• _ACTIVITY_: Exact wording is required: give all the records again, minus the pictures.

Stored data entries

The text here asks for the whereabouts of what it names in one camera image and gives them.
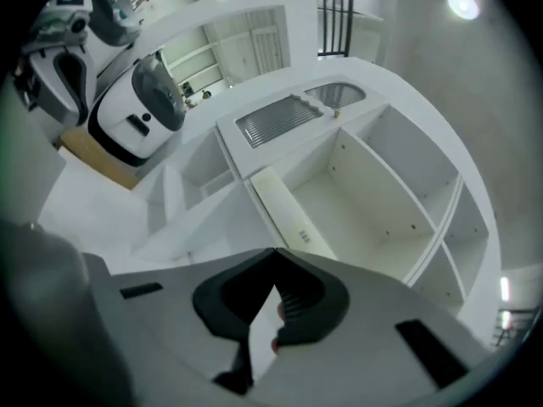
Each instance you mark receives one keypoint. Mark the black window bars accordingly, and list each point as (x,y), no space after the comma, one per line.
(335,15)

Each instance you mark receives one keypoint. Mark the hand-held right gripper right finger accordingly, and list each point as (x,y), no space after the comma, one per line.
(373,337)

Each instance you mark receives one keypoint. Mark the white black robot teal mark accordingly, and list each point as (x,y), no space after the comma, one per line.
(63,79)

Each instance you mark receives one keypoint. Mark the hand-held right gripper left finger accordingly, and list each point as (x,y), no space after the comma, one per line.
(161,312)

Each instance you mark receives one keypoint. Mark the white shelving unit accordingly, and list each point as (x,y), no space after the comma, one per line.
(382,172)

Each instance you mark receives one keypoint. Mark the brown cardboard box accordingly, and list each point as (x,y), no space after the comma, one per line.
(97,155)

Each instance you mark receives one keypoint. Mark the cream yellow box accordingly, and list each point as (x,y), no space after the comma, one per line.
(280,210)

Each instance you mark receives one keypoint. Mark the round ceiling light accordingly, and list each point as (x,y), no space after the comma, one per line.
(463,4)

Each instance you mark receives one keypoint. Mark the white and black robot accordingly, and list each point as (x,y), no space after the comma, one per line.
(123,129)

• _ANSWER SECTION_:
The text here asks for the whereabouts of what it names in one camera image and gives them.
Each instance you mark receives one keypoint. Mark the black window bars accordingly, and list each point as (x,y), no space after the comma, one per line.
(335,15)

Each instance you mark receives one keypoint. Mark the hand-held right gripper right finger accordingly, and list each point as (x,y), no space after the comma, one per line.
(373,337)

Each instance you mark receives one keypoint. Mark the white black robot teal mark accordingly, and list each point as (x,y), no space after the comma, one per line.
(63,79)

Each instance you mark receives one keypoint. Mark the hand-held right gripper left finger accordingly, and list each point as (x,y), no space after the comma, one per line.
(161,312)

Each instance you mark receives one keypoint. Mark the white shelving unit accordingly, and list each point as (x,y), no space after the comma, one per line.
(382,172)

Each instance you mark receives one keypoint. Mark the brown cardboard box accordingly, and list each point as (x,y), no space after the comma, one per line.
(97,155)

Each instance you mark receives one keypoint. Mark the cream yellow box accordingly, and list each point as (x,y), no space after the comma, one per line.
(280,210)

Each instance you mark receives one keypoint. Mark the round ceiling light accordingly, and list each point as (x,y), no space after the comma, one per line.
(463,4)

Each instance you mark receives one keypoint. Mark the white and black robot accordingly, and list each point as (x,y), no space after the comma, one per line.
(123,129)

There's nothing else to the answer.